Archaeological site in Idaho

Owl Cave is an archaeological site located in southeastern Idaho and was identified in 1978. This site dates all the way back to 9,500 - 8,500 B.P., and is one out of three caves that resulted from a collapsing lava tube on the eastern Snake River Plain. The other two caves within the same area of Owl Cave are Coyote Cave and Dry Cat Cave. Owl Cave is the only cave that has been prominently excavated. A rich history of past environmental life can be traced back to this site's perimeters, where bison hunting and mammoth activity took place.

== Hunting activity ==

=== Bison hunting ===
Contained within the history of the past, bisons played a substantial role in Idaho and continue to do so. Owl Cave has revealed a time when this species' population was at risk. Archeologists have retrieved tons of bison remains in this area using bone beds. Their findings have alluded to evidence of their habitat along the Snake River Plain. However, through further examination of the bone bed, signs of mass killings were found as a result. It was included that, "Traditional methods of communal bison hunting included three primary techniques: (1) impounding bison in pounds, (2) driving bison to trap or jump locations, and (3) surrounding bison in a surround". Research of bison's existence within this area has found that their populations were not only significant in these plains over 4,000 years ago, but they were also being hunted and harvested for the use of Native American survival which therefore led to the decline of their population in this area.

The existence of Owl Cave and surrounding caves further helps researchers trace and understand the emergence of Idaho's significance. However, further attempted examination reveals that so much more encapsulates this site and has yet to be discovered. Through further research, it has been made clear that this cave/location has not been excavated in its entirety, and Owl Cave "has gained some physical protection from landowner stewardship, the Idaho Heritage Trust, and the Archaeological Conservancy".

=== Mammoth hunting ===
According to Researchers, "Owl Cave may be one of the most important terminal Pleistocene archaeological sites in western North America and its research potential has yet to be realized" (Suzann Henrickson, 2017). Before bison were introduced as this location's star animal, Owl Cave revealed speculative evidence relating to the primitive age of mammoth hunting. An archeologist's excavation led to the discovery of an array of mammoth remains at Owl Cave. However, it has been suggested that these findings could be unrelated to this particular site of interest.

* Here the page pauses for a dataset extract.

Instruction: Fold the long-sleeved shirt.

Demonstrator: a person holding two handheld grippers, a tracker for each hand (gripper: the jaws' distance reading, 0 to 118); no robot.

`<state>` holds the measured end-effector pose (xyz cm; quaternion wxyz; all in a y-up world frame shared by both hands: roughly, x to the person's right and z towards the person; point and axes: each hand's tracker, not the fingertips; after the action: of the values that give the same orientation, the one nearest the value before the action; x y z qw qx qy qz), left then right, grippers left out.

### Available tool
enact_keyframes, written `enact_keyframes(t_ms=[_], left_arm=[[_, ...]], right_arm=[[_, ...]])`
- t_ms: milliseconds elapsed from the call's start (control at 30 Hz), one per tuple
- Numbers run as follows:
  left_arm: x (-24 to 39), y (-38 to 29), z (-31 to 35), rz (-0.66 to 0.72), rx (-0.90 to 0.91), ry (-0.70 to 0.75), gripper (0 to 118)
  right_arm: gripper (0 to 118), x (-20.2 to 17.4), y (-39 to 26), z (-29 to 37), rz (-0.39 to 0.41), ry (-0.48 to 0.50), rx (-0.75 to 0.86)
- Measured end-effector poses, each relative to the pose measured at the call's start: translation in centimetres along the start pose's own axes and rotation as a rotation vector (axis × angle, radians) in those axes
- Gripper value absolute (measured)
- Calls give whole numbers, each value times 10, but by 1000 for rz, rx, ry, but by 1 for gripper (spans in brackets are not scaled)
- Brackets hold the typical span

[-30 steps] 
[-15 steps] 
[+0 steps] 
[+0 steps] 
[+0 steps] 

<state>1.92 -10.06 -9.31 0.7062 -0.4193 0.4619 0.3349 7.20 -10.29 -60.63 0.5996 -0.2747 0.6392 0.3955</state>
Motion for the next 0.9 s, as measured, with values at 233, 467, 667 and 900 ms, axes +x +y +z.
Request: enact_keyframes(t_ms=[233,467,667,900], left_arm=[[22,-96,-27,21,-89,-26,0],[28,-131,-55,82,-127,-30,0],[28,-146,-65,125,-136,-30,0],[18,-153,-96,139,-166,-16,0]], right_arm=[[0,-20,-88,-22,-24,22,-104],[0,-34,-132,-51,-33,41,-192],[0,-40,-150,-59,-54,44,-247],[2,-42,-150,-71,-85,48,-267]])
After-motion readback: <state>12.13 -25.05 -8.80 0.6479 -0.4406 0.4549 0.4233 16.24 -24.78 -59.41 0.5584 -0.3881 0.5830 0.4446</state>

Researcher London Karr highlighted and described specific details regarding the remains of a singular Mammoth found at this cite. He revealed, "Only a small fraction of the total bone material from a mammoth is represented, and no element remains complete. The recovered assemblage consists of about 54 long bone fragments, 13 rib sections and fragments, and a variety of fragments of scapulae, vertebrae, teeth, and cancellous bone" (Karr, 2015). This researcher also emphasized the issue of accurate dating within the findings at Owl Cave.

== Closing ==
Owl Cave can be used to help trace and further understand the way of life in the Early Archaic and Paleoindian hunting periods. However, at one point, there was not much accessible data regarding this unique site. When using databases across time, transferring information was not always the most accurate regarding this Cave and many other related sites (Lohse, Anderson, 2002).